La cover del National Geographic dedicata alla questione della razza

Il National Geographic ammette il suo passato razzista: parla la prima direttrice ebrea

di Marina Gersony
Il National Geographic ha deciso di fare outing, ossia di raccontare pubblicamente di avere qualche scheletro nell’armadio: nel prossimo numero di aprile, la celebre rivista americana pubblicata in moltissimi Paesi del mondo e tradotta in altrettante lingue, sarà infatti dedicata a un unico tema, la questione della razza e i propri errori in passato. (Dal 1998 esiste anche un’edizione italiana della rivista, la National Geographic Italia, edita dal Gruppo L’Espresso con un suo sito Internet dal 2010).

La motivazione? Per anni, e per stessa ammissione della rivista, gli articoli avevano contenuti razzisti, volti a sminuire o ignorare gli afroamericani e a rappresentarli esclusivamente come danzatori folcloristici, operai,  o lavoratori domestici. Lo afferma Susan Goldberg, prima direttrice ebrea del National Geographic: «Per superare il nostro passato dobbiamo riconoscerlo. Abbiamo chiesto a uno storico di chiara fama di indagare come abbiamo rappresentato le persone di colore negli Stati Uniti e all’estero».

Con il titolo The Race Issue, il numero monotematico della rivista illustrerà in copertina le due gemelle inglesi Marcia e Millie Biggs di undici anni, una delle quali è nata nera, e l’altra bianca. La notizia, è rimbalzata sul web da un sito all’altro cogliendo tutti di sorpresa e suscitando diverse reazioni tra cui molte positive per il coraggio della rivista storica ad ammettere lo scivolone del tempo che fu.

«È doloroso condividere le storie sconvolgenti del passato relative alla rivista -, ammette Goldberg – ma quando abbiamo deciso di dedicare la nostra rivista di aprile al tema della razza, abbiamo pensato che avremmo dovuto esaminare la nostra storia prima di giudicare quella degli altri».

Una ricerca negli archivi del National Geographic

Il National Geographic ha dunque incaricato lo studioso John Edwin Mason dell’Università della Virginia, specializzato in storia della fotografia e storia dell’Africa, di esaminare gli archivi della rivista per verificarne la linea editoriale rispetto ai «non bianchi» nelle passate edizioni.
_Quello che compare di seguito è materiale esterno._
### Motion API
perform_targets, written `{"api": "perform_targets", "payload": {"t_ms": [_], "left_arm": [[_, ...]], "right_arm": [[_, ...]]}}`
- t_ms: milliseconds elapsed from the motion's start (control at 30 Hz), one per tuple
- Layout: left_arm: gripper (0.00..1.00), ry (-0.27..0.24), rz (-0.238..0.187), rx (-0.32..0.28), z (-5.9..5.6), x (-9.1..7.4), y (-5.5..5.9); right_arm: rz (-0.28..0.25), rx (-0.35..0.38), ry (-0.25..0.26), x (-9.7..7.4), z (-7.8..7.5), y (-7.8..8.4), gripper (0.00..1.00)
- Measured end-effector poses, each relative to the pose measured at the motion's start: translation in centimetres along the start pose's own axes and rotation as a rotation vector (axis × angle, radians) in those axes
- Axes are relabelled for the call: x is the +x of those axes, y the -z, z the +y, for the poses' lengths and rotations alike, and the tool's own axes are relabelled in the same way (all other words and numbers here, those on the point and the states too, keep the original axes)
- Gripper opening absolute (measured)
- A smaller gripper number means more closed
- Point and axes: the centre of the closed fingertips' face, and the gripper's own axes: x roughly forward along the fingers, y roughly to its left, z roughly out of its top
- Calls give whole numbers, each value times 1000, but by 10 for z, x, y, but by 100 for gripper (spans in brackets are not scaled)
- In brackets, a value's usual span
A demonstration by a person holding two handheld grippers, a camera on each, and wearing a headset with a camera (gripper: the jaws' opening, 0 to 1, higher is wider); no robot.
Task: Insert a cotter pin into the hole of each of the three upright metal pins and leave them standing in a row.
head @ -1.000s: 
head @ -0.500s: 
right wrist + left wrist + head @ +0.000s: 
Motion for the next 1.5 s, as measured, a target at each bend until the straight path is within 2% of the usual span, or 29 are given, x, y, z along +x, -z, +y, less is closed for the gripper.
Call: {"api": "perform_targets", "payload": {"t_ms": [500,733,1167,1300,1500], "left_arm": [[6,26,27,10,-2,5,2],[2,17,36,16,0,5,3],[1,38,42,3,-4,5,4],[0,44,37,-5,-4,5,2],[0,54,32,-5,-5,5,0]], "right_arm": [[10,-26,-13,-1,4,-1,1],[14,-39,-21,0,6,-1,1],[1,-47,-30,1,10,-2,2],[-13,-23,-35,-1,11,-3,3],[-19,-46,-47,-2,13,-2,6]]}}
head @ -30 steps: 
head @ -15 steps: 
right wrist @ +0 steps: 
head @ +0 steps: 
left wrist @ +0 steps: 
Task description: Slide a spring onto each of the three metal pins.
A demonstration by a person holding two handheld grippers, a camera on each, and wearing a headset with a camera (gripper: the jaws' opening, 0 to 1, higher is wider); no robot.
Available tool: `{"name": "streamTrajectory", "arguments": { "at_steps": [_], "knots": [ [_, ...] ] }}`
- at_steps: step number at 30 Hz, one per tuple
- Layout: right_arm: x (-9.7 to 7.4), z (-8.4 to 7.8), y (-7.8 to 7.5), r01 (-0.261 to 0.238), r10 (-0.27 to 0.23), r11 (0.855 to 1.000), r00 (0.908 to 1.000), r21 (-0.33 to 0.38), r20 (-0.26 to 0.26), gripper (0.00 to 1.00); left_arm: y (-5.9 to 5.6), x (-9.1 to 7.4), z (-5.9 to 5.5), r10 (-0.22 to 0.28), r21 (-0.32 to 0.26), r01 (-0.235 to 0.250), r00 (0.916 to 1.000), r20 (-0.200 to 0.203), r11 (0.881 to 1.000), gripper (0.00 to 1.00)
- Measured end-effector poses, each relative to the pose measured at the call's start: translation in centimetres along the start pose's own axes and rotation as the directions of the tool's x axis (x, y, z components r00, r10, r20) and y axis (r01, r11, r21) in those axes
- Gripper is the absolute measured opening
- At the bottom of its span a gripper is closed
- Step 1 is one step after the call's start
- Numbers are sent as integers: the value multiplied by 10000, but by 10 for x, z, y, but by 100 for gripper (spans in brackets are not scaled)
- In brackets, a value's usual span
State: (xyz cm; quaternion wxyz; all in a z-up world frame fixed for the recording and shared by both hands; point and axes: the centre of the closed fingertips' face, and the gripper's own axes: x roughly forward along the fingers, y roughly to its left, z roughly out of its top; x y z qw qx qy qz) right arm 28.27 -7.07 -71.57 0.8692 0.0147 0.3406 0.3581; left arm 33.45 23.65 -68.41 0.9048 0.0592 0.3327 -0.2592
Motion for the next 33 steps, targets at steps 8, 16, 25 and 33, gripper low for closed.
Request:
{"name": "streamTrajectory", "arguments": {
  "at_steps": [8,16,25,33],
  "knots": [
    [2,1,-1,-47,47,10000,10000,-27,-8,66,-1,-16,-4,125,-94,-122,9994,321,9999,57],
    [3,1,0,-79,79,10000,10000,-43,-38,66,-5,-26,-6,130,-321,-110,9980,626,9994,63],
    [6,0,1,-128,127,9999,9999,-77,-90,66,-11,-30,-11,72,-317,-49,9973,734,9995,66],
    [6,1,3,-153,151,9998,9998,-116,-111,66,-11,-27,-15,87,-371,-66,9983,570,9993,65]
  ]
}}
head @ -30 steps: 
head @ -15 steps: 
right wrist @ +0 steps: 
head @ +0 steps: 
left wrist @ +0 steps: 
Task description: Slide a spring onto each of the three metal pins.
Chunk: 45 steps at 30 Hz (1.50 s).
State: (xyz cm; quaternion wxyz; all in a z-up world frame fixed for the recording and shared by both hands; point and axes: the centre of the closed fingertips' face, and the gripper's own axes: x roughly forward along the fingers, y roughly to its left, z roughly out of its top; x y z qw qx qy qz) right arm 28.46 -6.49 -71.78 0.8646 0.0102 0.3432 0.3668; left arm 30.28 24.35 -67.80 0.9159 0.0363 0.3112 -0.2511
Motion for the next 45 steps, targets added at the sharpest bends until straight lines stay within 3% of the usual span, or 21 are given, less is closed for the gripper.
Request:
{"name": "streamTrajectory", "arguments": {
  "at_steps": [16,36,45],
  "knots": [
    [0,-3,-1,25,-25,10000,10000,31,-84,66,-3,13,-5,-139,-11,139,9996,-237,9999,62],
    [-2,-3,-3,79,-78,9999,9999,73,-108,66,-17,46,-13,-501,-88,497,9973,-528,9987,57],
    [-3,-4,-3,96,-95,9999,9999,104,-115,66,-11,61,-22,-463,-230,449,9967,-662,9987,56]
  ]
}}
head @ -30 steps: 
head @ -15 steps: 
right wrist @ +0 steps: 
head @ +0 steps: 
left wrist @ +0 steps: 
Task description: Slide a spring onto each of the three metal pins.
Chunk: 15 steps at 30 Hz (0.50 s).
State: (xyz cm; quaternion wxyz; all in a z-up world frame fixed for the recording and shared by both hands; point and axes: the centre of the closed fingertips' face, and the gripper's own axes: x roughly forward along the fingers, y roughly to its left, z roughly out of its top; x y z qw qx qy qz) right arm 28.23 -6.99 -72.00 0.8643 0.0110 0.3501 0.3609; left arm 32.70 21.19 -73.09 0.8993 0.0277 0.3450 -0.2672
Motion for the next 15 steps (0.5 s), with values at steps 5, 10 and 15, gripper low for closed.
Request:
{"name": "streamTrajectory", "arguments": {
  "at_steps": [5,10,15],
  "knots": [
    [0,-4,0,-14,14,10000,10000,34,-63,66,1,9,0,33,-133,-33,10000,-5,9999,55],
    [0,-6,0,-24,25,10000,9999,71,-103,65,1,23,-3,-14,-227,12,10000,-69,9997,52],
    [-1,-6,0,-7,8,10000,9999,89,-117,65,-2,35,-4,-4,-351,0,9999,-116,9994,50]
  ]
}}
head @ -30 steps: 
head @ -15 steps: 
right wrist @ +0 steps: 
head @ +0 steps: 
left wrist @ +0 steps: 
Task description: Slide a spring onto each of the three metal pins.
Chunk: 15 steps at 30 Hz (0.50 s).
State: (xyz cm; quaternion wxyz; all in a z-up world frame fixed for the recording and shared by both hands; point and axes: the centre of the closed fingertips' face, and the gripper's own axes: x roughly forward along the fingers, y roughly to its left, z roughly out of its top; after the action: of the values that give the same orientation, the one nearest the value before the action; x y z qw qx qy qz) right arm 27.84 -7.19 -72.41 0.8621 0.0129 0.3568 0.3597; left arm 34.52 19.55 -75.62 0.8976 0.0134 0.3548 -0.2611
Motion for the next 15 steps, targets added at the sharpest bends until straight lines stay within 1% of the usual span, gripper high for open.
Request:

Mason ha così scoperto che a dalla fondazione nel 1888 fino agli anni Sessanta, la rivista ha descritto le persone di colore negli Stati Uniti relegandole a ruoli prettamente di serie B oppure immaginandole in un altrove popolato da individui esotici, famosi e spesso svestiti, felici cacciatori e nobili selvaggi ricalcando stereotipi e luoghi comuni.

Obbiettivo dello studio commissionato, ammettere i propri errori e andare avanti rispettando tutte le persone su questo pianeta.

Dopo aver individuato diversi esempi discriminatori e razzisti dell’epoca – una fra tutte una didascalia di commento a un articolo del 1916 dedicato all’Australia in cui due aborigeni venivano descritti come «selvaggi con livelli di intelligenza più bassi di tutti gli esseri umani» ,  Mason ha tuttavia tenuto a precisare che queste descrizioni erano probabilmente dovute anche alle circostanze e al momento storico della fondazione del periodico.

«Il National Geographic è nato al culmine del colonialismo e il mondo è stato diviso tra colonizzatori e colonizzati», afferma  a sua volta la Goldberg spiegando che la rivista a suo tempo non faceva altro che riflettere una precisa visione del mondo in un preciso momento storico.

La scelta di esaminare l’emarginazione subita da una minoranza è stata presa personalmente dalla Goldebrg: «Sono il decimo direttore del National Geographic dalla sua fondazione nel 1888. E sono la prima donna e la prima persona ebrea facente parte di due gruppi che almeno una volta hanno subito discriminazioni in questa sede», scrive.
Tra gli articoli pubblicati nel numero ce n’è uno del premio Pulitzer Elizabeth Kolbert che spiega perché le razze non esistono scientificamente.